Chapter34

347 25 3
                                        

Semuanya berubah. Sejak kejadian itu, hubungan Ana dan Nata merenggang. Sudah tiga hari tidak ada perubahan. Ana masih menjaga jarak dari Nata.

"An," panggil Nata dan duduk di samping Ana.

Ana menghela napas, menutup buku yang ia baca dan beranjak keluar dari perpustakaan.

"An, kejadian itu benar-benar di luar dugaan gue. Tiba-tiba aja gue ngelakuin hal itu. Gue tau gue salah, gue tau gue terlalu kebawa perasaan. Tapi gue nggak niat buat ngelakuin itu, An."

Ana terdiam, melirik Nata sekilas. "Udah?"

Nata mengangguk. "Kasih gue kesempatan, An."

"Kita putus dan kali ini gue serius."

Tubuh Nata menegang. "Putus?"

"Kita emang udah nggak cocok lagi, Nat. Kalau gue paksain buat ngelanjutin hubungan ini, semuanya nggak bakalan sama kaya dulu lagi."

"Tapi-

"Kita balik temenan kaya dulu lagi, itu jauh lebih baik."

Nata memeluk Ana, perempuan yang sudah menemani hari-harinya selama setengah tahun.

"Lepas, Nat." Mohon Ana.

Nata menggelengkan kepalanya. "Anggap aja ini untuk yang terakhir kalinya."

-------

Nata kembali meneguk air mineral. Pikirannya benar-benar kalut. Nata duduk di kursi makan, berusaha mengontrol emosinya. Membayangkan betapa bodoh dirinya. Andaikan ia tidak melakukan hal itu, semuanya tidak akan terjadi.
Ia masih bisa bersama Ana, menjalani hubungan mereka seperti biasa.

Langkah Ara terhenti tepat di samping Nata. Menarik kursi makan dan duduk. Menatap ekspresi wajah Nata yang terlihat frustasi.

"Maaf, Nat."

Nata mengusap wajahnya, kembali meneguk air mineral kemudian menatap Ara, tetapi enggan untuk menjawab ucapan Ara.

"Hubungan lo gimana sama Ana?"

"Gue..." Nata menghentikan ucapannya, menatap langit-langit. Butuh waktu beberapa menit untuk menceritakan kejadian yang ia alami.

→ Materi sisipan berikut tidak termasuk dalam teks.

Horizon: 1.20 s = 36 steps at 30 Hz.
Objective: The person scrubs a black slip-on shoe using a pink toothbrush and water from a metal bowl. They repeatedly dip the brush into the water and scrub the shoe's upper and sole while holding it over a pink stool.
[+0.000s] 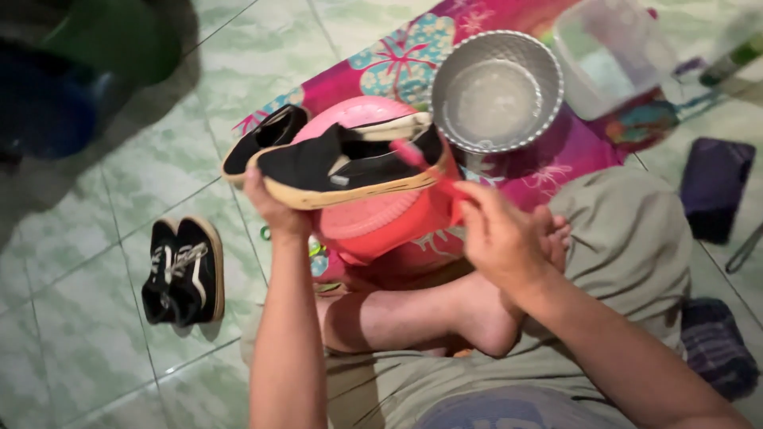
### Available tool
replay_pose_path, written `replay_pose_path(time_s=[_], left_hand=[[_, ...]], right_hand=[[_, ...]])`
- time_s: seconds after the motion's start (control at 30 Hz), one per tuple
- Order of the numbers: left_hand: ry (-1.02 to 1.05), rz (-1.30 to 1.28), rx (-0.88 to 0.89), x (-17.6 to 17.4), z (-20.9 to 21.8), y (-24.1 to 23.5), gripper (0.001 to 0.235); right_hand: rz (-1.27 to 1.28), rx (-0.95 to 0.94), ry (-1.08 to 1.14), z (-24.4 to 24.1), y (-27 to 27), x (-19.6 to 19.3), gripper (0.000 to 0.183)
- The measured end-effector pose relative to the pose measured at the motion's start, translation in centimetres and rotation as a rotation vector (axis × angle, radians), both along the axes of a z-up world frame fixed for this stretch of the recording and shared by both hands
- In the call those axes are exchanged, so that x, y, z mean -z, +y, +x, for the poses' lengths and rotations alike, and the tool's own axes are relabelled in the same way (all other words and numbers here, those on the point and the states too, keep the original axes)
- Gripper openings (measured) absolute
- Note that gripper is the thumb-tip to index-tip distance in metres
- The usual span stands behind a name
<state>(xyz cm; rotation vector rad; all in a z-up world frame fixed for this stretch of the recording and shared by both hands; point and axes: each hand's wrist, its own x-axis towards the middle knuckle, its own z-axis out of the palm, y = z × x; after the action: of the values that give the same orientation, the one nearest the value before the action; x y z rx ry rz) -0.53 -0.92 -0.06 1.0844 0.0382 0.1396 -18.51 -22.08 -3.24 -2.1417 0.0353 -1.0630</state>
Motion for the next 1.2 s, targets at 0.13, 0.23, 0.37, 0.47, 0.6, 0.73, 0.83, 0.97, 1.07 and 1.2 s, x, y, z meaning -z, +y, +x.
replay_pose_path(time_s=[0.13,0.23,0.37,0.47,0.6,0.73,0.83,0.97,1.07,1.2], left_hand=[[-0.067,0.138,-0.027,0.2,0.6,1.1,0.042],[-0.145,0.219,-0.03,1.9,1.8,2.5,0.038],[-0.264,0.36,-0.064,3.4,2.5,3.3,0.039],[-0.333,0.437,-0.077,4.3,3.0,4.0,0.038],[-0.37,0.458,-0.091,3.3,2.2,3.7,0.037],[-0.336,0.472,-0.116,4.4,2.8,4.2,0.041],[-0.413,0.526,-0.109,4.7,3.1,4.3,0.039],[-0.421,0.543,-0.095,4.6,3.1,4.5,0.04],[-0.429,0.541,-0.08,4.0,2.8,4.4,0.04],[-0.396,0.514,-0.077,4.4,2.9,4.5,0.038]], right_hand=[[-0.135,0.084,0.071,-0.2,1.9,0.8,0.026],[-0.049,-0.004,0.06,0.6,4.9,-1.0,0.024],[-0.059,-0.045,0.093,1.9,7.2,-2.2,0.022],[-0.068,-0.031,0.156,1.4,6.4,-3.5,0.024],[0.011,-0.111,0.295,-1.3,2.0,-6.1,0.032],[-0.113,0.015,0.499,-2.6,-0.2,-6.7,0.031],[-0.074,-0.052,0.397,-1.0,0.7,-6.7,0.027],[0.02,-0.19,0.368,2.2,3.8,-8.2,0.027],[0.016,-0.204,0.395,2.7,3.8,-8.8,0.029],[0.131,-0.226,0.577,1.3,1.4,-11.0,0.027]])
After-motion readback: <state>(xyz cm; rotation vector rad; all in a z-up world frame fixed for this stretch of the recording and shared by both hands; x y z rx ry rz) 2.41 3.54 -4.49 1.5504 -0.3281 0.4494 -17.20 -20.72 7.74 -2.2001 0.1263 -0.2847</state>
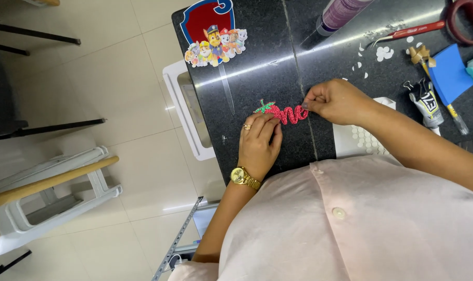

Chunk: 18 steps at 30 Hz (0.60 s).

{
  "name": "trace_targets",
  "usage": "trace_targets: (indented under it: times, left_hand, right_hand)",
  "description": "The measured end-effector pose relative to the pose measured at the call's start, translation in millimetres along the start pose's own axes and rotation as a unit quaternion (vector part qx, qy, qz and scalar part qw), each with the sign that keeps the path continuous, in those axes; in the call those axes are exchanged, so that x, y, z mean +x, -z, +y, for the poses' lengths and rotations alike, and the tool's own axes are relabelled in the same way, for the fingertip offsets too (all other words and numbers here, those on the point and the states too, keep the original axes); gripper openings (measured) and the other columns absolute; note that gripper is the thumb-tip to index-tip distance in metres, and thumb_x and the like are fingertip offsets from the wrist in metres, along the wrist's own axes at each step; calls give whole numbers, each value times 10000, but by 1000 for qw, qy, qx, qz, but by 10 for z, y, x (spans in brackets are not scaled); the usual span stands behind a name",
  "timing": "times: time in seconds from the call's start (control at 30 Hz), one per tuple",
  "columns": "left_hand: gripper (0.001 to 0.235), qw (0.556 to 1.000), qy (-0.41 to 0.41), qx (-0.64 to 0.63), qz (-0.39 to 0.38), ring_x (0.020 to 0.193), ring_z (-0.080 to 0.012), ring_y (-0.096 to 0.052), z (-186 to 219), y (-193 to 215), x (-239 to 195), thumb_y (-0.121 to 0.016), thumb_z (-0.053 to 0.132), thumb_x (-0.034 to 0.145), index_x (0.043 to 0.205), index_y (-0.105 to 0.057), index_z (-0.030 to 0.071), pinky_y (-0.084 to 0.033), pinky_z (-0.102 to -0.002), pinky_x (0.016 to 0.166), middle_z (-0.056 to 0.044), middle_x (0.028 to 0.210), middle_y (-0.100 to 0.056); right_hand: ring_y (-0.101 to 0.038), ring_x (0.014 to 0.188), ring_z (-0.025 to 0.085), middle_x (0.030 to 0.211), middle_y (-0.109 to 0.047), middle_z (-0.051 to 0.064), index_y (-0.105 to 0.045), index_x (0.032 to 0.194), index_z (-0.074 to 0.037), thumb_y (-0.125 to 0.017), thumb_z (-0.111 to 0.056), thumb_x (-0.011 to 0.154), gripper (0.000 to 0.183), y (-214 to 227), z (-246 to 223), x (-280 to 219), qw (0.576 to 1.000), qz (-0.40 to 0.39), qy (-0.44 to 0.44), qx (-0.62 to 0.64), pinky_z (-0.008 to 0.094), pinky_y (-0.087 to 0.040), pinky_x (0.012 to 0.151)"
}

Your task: Assembling decorative character cutouts by applying glue and placing small pieces onto a base.

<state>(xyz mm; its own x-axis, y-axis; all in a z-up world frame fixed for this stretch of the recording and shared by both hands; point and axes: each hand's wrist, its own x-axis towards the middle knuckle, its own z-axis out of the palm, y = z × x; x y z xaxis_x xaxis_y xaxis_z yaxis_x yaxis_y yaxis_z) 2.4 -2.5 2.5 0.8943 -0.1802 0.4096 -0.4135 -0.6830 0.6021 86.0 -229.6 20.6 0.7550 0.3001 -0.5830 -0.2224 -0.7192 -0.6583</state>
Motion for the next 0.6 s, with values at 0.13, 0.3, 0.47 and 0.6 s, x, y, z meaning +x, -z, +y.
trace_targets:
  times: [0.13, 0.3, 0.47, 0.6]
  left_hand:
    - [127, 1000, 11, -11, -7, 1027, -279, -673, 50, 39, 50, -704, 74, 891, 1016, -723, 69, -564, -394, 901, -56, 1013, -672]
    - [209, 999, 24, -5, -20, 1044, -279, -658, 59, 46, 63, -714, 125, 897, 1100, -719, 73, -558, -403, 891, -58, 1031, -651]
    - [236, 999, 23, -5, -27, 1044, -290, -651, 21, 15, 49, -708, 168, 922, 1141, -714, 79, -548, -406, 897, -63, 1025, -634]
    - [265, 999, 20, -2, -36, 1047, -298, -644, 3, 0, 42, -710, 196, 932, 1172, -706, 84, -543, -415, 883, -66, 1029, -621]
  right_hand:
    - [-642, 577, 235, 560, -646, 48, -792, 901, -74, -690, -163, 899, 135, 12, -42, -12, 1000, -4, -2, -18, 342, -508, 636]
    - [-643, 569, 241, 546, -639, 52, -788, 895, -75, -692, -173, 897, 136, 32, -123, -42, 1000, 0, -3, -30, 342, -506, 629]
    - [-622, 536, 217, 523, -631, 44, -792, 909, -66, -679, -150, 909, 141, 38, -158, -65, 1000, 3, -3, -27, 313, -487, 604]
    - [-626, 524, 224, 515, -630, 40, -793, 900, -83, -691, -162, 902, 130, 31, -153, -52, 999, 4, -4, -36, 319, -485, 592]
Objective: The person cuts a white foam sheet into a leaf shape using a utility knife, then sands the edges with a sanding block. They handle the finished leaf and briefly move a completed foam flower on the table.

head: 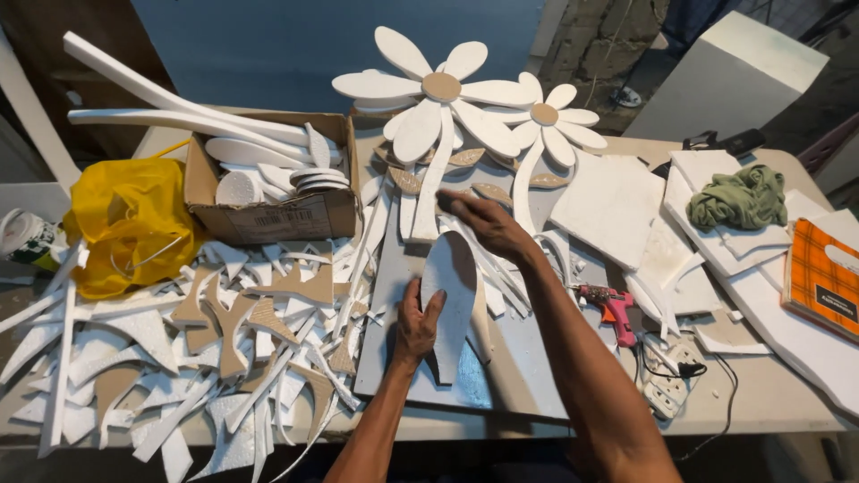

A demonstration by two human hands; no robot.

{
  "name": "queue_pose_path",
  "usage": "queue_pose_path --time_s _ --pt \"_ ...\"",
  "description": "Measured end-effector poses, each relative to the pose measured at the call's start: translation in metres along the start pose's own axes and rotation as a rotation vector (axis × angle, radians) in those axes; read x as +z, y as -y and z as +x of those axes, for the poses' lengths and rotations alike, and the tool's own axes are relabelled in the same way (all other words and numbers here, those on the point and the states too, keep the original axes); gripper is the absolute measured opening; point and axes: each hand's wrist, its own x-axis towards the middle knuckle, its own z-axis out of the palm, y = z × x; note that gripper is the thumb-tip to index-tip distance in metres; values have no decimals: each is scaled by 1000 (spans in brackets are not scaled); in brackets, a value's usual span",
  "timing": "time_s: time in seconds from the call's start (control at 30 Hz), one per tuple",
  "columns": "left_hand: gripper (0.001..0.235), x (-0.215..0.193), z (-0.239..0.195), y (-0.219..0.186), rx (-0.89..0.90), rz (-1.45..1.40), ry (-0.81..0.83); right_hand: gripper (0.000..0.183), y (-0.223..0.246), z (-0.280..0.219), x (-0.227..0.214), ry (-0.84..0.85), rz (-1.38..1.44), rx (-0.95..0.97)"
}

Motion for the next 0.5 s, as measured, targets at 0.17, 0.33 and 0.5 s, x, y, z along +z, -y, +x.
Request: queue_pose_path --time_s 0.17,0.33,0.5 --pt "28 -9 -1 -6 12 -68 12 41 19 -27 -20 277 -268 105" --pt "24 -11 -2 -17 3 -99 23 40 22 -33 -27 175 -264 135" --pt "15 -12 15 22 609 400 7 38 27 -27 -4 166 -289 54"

"Kita putus, dia mutusin gue sepihak. Dan nggak ada kesempatan lagi buat gue. Dia pergi, ninggalin semuanya. Luka, kenangan, cinta, pokoknya semuanya. Dia beda, Ra. Dia nggak kaya perempuan lain.

"Dia nggak pernah bilang sayang sama gue, dia nggak pernah nunjukkin rasa sayangnya sama gue. Setelah kejadian ini, ada satu hal yang bisa gue tangkap. Cara dia nunjukkin rasa sayangnya itu bukan dengan ucapan, tapi dengan kehadirannya yang selalu ada buat gue. Gue tau, gue emang bego."

Penjelasan dari Nata membuat Ara terdiam. Entah respon apa yang harus Ara berikan pada Nata.

"Udahlah, lo nggak perlu kasih respon apapun. Percuma, respon lo nggak ngaruh apa-apa. Gue sama Ana udah putus dan nggak bisa balikan."

"Kenapa lo nggak coba buat yakinin Ana?"

"Lo senang kan gue putus sama Ana?" Pertanyaan Ara dibalas dengan pertanyaan pahit dari Nata.

"Karena elo, semuanya jadi berantakan. Gue patah hati karena elo, hubungan gue sama Ana putus karena elo dan mungkin suatu saat nanti, Damar juga ngerasain patah hati karena lo."

Kedua mata Ara berkaca-kaca.

"Gue nyesel, Ra. Sumpah, gue nyesel pernah naruh hati sama lo. Emang sih, ucapan gue waktu itu serius. Gue masih sayang sama lo. Tapi lo tenang aja, cepat atau lambat gue bakalan buang perasaan itu. Karena gue sadar, nggak seharusnya gue suka sama perempuan kaya lo."